• _Exercise brief_
Everything from the top of the data below through the line with "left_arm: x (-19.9" should be duplicated exactly, and nothing past it.

********************

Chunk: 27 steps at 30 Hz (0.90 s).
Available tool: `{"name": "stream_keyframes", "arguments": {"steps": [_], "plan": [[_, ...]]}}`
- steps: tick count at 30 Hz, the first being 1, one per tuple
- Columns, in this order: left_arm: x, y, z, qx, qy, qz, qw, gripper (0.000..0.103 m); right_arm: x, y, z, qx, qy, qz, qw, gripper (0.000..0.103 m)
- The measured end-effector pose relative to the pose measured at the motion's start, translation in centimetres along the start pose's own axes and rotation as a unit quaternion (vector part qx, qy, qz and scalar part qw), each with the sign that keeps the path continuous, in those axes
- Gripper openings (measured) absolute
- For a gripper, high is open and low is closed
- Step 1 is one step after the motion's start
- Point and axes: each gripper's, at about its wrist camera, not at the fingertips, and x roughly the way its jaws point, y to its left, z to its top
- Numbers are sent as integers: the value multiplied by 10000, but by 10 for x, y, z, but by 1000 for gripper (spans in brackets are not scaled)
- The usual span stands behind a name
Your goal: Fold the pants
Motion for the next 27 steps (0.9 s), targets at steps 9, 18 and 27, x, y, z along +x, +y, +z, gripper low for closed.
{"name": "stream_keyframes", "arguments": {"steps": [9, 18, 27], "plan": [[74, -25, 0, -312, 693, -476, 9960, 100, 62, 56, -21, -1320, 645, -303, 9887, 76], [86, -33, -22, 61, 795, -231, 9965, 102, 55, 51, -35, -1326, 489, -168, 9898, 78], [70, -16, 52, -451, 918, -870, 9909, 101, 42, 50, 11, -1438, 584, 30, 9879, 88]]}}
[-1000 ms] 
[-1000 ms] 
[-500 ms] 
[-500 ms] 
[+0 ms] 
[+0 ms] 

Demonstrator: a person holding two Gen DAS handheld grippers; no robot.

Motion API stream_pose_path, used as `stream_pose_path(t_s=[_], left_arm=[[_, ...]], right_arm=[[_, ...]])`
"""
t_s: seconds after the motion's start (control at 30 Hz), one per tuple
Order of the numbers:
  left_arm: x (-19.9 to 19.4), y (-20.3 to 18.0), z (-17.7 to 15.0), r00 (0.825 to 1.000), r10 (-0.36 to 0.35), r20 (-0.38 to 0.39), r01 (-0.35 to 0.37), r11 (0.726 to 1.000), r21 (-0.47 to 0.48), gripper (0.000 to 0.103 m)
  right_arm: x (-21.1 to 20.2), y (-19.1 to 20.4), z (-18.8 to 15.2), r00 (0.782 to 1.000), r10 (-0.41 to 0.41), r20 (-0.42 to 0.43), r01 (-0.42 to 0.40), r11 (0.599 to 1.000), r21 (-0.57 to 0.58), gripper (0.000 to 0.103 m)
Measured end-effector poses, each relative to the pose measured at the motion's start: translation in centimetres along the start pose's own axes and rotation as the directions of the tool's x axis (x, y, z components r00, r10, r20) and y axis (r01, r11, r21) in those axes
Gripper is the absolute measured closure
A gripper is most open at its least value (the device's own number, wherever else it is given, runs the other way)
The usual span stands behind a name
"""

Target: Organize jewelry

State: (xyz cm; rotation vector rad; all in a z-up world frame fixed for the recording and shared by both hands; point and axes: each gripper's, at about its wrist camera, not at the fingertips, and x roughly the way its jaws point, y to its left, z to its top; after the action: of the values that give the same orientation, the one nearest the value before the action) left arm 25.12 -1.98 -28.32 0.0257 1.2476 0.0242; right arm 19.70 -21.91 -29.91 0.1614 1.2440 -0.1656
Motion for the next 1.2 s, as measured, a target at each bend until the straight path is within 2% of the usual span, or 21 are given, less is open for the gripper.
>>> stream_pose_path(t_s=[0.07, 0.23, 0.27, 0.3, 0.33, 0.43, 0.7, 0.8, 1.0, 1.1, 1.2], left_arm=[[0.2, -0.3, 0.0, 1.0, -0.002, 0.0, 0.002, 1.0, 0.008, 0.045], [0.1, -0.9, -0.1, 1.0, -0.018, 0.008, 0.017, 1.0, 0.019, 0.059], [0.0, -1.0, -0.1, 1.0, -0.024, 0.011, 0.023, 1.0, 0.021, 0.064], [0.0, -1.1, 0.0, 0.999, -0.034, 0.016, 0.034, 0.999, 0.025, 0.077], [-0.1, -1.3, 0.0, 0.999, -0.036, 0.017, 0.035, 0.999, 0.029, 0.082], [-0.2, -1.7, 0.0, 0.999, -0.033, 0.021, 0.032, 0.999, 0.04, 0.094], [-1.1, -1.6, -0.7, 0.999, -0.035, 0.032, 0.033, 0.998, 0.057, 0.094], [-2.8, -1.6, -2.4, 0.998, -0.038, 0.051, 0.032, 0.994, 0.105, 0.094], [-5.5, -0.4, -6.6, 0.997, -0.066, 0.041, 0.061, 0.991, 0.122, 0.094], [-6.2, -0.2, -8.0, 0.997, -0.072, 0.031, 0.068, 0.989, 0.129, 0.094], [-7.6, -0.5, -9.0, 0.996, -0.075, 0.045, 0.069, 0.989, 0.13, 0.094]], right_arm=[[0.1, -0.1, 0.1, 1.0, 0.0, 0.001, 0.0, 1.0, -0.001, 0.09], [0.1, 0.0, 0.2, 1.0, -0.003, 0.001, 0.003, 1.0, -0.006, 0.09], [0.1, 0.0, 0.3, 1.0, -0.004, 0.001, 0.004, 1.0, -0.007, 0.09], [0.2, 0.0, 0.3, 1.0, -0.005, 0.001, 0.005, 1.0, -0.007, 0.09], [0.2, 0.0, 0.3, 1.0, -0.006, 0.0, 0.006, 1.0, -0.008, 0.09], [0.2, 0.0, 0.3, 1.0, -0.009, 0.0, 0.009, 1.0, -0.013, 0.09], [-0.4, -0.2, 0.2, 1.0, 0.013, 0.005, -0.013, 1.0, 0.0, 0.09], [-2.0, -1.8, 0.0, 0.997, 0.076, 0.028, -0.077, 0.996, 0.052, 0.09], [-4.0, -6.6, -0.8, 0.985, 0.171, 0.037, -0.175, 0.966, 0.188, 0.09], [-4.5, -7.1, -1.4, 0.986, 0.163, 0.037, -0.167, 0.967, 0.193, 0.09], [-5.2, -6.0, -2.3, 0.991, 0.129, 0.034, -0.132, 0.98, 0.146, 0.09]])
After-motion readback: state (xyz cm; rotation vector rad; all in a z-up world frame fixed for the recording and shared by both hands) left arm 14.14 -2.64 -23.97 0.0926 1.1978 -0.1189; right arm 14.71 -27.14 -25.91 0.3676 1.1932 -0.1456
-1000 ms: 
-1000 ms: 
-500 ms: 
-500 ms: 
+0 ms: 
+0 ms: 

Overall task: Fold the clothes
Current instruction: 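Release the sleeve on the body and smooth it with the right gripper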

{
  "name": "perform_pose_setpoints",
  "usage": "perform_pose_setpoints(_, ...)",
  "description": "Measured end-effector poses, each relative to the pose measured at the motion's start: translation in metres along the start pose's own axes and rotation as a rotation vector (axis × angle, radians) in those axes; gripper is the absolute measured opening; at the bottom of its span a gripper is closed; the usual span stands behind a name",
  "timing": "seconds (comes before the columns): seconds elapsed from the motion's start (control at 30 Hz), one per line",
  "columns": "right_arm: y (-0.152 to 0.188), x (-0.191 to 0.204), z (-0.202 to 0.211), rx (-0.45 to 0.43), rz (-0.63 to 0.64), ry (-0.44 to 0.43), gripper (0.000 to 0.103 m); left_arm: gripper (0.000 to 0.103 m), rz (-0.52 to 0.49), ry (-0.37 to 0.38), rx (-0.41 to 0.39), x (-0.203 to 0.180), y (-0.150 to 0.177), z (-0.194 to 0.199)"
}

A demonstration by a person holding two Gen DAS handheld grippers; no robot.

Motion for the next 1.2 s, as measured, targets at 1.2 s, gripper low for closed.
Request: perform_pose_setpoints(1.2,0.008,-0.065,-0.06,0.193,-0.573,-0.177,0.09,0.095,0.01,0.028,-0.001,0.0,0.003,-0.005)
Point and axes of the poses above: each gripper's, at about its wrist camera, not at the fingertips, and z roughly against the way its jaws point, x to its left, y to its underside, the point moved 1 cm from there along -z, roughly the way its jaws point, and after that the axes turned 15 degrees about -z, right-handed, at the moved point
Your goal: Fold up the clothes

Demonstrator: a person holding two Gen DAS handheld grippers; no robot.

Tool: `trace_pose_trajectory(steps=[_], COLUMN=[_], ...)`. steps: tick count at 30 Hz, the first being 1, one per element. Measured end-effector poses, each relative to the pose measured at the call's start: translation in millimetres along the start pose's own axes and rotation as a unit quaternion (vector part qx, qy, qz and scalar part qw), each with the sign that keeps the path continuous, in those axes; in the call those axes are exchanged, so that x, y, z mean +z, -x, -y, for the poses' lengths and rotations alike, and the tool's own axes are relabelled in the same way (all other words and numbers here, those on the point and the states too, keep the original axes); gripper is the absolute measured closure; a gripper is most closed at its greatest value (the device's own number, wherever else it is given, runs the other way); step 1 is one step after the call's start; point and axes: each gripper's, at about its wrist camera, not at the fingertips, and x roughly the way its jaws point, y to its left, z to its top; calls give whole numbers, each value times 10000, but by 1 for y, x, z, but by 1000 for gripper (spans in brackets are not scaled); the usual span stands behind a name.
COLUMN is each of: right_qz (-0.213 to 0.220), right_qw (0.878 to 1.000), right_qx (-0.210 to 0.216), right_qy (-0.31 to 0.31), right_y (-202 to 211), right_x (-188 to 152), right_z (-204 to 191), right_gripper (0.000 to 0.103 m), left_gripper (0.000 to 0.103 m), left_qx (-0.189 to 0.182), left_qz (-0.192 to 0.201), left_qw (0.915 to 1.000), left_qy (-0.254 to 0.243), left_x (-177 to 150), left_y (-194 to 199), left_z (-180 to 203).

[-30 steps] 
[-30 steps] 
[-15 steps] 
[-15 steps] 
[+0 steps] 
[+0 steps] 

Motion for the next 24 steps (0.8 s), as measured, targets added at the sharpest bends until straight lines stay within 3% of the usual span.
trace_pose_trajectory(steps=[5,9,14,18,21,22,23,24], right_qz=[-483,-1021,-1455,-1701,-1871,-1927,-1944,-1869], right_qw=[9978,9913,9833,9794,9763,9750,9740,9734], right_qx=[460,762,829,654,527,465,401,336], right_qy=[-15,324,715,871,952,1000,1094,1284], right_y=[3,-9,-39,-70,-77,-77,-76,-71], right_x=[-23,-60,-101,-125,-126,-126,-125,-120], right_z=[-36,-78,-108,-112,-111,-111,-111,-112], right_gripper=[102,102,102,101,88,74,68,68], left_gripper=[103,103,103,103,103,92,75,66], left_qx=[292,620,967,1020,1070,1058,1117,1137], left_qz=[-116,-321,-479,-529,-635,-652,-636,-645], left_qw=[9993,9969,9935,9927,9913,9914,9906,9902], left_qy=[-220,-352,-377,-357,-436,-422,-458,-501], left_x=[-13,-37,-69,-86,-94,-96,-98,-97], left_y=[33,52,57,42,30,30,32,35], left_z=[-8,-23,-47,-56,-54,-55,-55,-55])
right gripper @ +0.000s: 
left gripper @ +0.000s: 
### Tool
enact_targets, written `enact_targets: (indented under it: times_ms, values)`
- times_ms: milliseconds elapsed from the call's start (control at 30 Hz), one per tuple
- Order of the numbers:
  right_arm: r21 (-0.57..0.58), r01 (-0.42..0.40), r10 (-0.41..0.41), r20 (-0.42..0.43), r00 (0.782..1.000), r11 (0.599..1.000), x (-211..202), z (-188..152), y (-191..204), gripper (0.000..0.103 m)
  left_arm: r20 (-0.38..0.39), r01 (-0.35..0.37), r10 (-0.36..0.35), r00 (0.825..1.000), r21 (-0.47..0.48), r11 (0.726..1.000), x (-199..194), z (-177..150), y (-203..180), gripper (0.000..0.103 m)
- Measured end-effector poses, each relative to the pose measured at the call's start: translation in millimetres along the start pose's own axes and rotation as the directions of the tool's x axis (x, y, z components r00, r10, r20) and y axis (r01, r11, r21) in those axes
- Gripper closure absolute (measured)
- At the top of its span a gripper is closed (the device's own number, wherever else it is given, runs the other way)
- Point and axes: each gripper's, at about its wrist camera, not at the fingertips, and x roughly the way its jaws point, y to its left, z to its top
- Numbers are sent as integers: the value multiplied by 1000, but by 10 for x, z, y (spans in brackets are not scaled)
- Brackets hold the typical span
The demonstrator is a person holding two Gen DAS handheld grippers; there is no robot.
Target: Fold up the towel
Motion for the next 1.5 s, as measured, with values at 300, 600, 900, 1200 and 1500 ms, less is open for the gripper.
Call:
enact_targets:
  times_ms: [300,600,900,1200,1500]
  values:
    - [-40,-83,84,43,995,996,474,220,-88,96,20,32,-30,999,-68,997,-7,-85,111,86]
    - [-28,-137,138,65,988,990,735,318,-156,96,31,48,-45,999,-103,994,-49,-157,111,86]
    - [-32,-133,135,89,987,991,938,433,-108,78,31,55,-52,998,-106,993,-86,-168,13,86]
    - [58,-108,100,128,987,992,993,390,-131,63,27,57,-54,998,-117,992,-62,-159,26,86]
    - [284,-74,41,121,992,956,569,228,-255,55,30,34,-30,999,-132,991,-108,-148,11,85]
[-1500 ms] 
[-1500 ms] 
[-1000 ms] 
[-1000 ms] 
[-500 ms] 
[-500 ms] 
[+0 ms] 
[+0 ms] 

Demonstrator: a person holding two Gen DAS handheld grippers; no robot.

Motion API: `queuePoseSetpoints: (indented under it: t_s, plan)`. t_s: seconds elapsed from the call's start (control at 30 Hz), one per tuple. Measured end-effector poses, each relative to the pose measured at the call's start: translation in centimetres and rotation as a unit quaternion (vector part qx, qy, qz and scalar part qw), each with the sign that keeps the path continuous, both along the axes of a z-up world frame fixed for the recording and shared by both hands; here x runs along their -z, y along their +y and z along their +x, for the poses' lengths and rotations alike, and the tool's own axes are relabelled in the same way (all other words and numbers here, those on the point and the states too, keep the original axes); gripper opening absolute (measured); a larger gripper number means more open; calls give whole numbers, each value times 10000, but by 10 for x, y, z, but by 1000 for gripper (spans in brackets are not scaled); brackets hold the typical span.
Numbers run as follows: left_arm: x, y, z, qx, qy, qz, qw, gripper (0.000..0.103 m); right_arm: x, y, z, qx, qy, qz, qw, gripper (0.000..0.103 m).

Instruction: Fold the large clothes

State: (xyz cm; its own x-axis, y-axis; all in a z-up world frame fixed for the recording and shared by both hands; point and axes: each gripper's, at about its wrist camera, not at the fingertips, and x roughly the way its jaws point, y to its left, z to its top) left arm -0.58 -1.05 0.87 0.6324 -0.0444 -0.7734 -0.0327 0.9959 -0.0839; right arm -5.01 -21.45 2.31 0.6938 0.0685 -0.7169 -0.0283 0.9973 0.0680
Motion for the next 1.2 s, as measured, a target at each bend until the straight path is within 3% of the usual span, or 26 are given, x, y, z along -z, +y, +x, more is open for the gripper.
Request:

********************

• _Task solution_
Chunk: 27 steps at 30 Hz (0.90 s).
Available tool: `{"name": "stream_keyframes", "arguments": {"steps": [_], "plan": [[_, ...]]}}`
- steps: tick count at 30 Hz, the first being 1, one per tuple
- Columns, in this order: left_arm: x, y, z, qx, qy, qz, qw, gripper (0.000..0.103 m); right_arm: x, y, z, qx, qy, qz, qw, gripper (0.000..0.103 m)
- The measured end-effector pose relative to the pose measured at the motion's start, translation in centimetres along the start pose's own axes and rotation as a unit quaternion (vector part qx, qy, qz and scalar part qw), each with the sign that keeps the path continuous, in those axes
- Gripper openings (measured) absolute
- For a gripper, high is open and low is closed
- Step 1 is one step after the motion's start
- Point and axes: each gripper's, at about its wrist camera, not at the fingertips, and x roughly the way its jaws point, y to its left, z to its top
- Numbers are sent as integers: the value multiplied by 10000, but by 10 for x, y, z, but by 1000 for gripper (spans in brackets are not scaled)
- The usual span stands behind a name
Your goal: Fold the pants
Motion for the next 27 steps (0.9 s), targets at steps 9, 18 and 27, x, y, z along +x, +y, +z, gripper low for closed.
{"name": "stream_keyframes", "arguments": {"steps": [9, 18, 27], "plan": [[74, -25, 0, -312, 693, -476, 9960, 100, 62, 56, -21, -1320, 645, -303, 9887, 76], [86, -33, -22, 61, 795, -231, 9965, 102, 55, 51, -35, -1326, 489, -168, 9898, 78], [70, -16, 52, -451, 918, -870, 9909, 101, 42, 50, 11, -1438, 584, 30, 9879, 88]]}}
[-1000 ms] 
[-1000 ms] 
[-500 ms] 
[-500 ms] 
[+0 ms] 
[+0 ms] 

Demonstrator: a person holding two Gen DAS handheld grippers; no robot.

Motion API stream_pose_path, used as `stream_pose_path(t_s=[_], left_arm=[[_, ...]], right_arm=[[_, ...]])`
"""
t_s: seconds after the motion's start (control at 30 Hz), one per tuple
Order of the numbers:
  left_arm: x (-19.9 to 19.4), y (-20.3 to 18.0), z (-17.7 to 15.0), r00 (0.825 to 1.000), r10 (-0.36 to 0.35), r20 (-0.38 to 0.39), r01 (-0.35 to 0.37), r11 (0.726 to 1.000), r21 (-0.47 to 0.48), gripper (0.000 to 0.103 m)

No further output is required for this exercise.